Recorded data
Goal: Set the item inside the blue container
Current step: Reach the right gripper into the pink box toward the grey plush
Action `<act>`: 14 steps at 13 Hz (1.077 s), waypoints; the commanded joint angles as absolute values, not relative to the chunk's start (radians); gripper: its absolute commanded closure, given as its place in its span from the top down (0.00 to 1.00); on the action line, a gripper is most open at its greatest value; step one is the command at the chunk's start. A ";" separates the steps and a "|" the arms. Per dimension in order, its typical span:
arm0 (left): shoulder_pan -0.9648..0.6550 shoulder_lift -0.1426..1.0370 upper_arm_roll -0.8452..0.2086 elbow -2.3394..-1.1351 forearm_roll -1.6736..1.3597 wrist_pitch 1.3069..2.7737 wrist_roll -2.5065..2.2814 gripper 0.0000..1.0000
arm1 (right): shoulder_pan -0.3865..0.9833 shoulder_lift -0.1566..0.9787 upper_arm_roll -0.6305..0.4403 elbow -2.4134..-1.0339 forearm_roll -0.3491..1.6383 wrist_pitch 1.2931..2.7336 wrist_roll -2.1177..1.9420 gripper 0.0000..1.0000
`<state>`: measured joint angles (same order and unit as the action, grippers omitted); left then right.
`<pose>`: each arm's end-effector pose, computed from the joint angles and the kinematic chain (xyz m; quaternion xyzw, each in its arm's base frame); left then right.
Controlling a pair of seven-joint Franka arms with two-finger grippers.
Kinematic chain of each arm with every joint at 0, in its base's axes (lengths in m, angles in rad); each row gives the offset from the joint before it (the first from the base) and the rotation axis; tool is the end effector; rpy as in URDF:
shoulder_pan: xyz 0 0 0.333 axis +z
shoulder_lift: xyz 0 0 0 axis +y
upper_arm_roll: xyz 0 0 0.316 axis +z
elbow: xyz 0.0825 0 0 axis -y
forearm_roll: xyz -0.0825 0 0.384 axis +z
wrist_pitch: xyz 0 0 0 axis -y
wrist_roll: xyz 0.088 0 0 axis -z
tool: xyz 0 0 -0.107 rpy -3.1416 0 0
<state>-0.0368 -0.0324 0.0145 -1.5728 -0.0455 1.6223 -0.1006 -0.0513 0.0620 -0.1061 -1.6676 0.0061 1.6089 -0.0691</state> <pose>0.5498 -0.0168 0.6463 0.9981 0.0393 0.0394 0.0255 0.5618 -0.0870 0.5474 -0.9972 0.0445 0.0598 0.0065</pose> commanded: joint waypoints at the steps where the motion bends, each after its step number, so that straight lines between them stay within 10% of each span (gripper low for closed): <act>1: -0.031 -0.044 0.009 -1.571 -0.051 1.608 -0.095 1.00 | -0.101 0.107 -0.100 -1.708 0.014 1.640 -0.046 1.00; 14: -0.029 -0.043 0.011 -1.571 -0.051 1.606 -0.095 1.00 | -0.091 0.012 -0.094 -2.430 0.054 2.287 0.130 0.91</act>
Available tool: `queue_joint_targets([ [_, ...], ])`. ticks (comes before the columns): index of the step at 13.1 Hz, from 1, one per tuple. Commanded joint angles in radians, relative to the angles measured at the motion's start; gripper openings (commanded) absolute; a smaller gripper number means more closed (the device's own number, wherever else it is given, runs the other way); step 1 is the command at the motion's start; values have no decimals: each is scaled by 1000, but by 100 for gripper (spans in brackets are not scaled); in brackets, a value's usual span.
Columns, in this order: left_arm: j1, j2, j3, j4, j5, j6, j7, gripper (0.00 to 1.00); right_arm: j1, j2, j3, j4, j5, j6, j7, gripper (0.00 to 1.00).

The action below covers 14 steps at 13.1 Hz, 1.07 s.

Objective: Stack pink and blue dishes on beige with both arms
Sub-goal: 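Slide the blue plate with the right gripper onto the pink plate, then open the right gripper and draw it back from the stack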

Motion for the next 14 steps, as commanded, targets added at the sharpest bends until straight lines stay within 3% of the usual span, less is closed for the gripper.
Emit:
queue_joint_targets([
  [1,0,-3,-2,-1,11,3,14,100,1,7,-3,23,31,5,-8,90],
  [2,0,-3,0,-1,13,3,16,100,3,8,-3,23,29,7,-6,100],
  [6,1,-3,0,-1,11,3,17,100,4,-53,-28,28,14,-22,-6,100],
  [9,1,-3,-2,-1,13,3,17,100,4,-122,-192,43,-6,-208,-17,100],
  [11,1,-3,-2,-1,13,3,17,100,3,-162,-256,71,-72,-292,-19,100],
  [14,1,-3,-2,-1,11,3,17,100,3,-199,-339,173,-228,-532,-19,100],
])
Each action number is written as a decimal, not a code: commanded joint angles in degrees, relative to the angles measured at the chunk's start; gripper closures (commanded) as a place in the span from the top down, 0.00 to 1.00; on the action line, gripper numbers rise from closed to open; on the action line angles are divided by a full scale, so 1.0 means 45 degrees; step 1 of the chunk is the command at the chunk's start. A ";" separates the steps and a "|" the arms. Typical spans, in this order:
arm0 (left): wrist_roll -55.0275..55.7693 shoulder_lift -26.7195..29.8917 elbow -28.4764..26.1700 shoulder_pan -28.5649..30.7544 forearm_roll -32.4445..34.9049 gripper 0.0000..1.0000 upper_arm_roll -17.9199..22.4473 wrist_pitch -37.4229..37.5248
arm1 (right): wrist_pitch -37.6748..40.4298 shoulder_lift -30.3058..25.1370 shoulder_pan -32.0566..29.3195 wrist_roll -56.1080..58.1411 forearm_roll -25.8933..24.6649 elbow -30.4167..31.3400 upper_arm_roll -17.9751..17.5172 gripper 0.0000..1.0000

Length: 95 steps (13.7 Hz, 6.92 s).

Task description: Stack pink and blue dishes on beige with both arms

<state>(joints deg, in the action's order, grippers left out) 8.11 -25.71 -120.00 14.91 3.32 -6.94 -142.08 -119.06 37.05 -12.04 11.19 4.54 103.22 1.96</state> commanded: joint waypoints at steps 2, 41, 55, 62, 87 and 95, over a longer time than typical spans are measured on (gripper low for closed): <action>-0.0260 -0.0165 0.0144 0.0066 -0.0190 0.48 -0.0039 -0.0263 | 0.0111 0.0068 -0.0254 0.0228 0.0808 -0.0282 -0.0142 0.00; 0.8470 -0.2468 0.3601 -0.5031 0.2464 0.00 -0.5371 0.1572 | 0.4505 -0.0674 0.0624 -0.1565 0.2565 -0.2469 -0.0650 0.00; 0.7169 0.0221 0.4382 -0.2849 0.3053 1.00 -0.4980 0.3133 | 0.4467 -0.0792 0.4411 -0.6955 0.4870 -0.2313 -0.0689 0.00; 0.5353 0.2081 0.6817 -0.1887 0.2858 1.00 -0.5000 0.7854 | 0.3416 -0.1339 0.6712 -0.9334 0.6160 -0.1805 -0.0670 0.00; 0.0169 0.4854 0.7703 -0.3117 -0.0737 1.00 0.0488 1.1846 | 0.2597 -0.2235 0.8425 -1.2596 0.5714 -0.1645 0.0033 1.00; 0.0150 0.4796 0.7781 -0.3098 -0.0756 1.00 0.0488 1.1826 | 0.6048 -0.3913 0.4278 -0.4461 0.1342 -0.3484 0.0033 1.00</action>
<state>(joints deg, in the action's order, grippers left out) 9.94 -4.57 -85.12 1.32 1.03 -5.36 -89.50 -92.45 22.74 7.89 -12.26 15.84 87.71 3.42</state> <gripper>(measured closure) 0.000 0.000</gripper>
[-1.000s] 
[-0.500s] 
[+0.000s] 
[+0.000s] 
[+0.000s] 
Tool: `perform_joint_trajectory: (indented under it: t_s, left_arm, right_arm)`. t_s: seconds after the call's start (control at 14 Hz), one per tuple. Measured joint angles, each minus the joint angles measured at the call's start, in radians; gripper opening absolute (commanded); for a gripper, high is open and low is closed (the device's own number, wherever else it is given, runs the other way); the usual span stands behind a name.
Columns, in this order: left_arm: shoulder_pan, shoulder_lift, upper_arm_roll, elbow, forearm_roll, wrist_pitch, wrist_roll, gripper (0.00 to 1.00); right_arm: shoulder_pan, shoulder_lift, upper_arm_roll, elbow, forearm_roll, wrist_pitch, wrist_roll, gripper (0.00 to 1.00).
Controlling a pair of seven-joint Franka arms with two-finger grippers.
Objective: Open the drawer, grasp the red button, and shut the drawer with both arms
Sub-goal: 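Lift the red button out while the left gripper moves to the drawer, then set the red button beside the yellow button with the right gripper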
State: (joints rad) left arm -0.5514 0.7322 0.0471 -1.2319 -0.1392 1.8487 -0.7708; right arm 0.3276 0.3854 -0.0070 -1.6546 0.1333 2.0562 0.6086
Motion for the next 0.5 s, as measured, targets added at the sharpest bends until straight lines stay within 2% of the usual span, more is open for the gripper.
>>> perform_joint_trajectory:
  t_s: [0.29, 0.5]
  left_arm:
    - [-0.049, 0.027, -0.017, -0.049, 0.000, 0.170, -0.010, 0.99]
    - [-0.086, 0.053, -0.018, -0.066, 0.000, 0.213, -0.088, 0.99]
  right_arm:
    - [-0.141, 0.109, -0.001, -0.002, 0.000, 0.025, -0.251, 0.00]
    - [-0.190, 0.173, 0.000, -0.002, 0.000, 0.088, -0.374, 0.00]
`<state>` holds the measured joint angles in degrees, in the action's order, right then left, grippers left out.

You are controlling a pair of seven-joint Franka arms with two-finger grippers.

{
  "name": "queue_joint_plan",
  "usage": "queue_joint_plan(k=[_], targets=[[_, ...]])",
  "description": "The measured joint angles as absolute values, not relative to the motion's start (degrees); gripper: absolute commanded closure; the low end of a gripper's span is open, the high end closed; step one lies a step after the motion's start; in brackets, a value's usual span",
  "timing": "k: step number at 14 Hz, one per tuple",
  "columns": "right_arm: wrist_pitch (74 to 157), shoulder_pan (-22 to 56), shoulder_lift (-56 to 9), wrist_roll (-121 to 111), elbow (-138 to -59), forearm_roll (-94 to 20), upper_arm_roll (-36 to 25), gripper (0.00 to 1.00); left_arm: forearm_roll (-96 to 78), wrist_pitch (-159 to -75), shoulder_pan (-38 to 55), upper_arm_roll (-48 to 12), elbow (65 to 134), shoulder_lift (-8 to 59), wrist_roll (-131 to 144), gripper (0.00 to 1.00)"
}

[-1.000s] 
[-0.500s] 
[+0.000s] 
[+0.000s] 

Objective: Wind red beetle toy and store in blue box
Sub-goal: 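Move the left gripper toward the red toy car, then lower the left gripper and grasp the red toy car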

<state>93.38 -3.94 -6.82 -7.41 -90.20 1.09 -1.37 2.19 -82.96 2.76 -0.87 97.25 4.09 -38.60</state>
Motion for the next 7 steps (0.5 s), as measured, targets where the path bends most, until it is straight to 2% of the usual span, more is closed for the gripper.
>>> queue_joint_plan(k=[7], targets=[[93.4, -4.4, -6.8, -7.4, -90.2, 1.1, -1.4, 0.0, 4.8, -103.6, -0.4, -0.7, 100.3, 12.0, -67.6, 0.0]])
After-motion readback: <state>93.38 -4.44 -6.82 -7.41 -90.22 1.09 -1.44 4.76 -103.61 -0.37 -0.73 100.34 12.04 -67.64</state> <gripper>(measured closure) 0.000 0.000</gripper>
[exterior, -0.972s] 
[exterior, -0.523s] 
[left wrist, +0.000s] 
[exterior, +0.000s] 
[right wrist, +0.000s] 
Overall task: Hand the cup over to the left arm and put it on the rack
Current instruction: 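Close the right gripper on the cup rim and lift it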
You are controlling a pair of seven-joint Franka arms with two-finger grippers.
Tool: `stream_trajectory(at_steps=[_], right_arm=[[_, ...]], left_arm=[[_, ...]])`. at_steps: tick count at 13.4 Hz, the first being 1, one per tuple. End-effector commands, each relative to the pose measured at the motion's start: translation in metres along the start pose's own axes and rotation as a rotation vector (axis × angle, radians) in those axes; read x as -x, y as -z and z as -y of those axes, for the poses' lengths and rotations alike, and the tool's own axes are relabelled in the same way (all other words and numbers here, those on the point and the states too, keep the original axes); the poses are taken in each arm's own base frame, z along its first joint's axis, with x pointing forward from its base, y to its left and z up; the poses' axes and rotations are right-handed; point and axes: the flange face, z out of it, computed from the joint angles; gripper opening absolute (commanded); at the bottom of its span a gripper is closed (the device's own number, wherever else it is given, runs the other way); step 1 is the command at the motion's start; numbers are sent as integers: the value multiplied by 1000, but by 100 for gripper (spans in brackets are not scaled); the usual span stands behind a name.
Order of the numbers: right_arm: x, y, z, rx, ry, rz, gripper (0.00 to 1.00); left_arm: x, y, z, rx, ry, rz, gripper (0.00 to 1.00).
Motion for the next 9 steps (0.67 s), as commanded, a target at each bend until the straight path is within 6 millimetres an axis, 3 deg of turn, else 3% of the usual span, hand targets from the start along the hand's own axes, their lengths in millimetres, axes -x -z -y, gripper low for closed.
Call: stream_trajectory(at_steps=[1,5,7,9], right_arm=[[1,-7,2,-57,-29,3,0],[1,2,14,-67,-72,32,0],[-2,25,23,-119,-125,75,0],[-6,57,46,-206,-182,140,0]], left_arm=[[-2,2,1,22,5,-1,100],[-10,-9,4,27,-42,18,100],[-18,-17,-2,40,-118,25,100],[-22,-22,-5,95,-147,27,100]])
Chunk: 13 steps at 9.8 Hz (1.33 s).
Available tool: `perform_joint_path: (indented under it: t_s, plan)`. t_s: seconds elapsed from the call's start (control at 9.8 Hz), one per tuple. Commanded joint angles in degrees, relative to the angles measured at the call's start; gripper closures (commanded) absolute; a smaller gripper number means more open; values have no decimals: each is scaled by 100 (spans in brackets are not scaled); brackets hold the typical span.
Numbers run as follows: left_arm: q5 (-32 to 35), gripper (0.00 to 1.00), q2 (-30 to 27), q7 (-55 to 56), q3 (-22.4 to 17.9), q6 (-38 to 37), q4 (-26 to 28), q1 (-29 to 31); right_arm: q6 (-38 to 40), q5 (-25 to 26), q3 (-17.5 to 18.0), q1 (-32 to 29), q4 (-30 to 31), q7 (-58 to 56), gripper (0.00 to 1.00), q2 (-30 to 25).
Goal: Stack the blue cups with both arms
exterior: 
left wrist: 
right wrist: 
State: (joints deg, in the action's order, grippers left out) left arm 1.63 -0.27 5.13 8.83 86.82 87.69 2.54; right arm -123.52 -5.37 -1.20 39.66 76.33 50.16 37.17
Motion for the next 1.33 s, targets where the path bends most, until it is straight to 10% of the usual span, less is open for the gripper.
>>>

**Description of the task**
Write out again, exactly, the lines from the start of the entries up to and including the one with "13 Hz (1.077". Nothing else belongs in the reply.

**Task solution**
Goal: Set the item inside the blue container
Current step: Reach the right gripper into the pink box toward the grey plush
Action `<act>`: 14 steps at 13 Hz (1.077 s), waypoints; the commanded joint angles as absolute values, not relative to the chunk's start (radians); gripper: its absolute commanded closure, given as its place in its span from the top down (0.00 to 1.00); on the action line, a gripper is most open at its greatest value; step one is the command at the chunk's start. A ";" separates the steps and a "|" the arms. Per dimension in order, its typical span:

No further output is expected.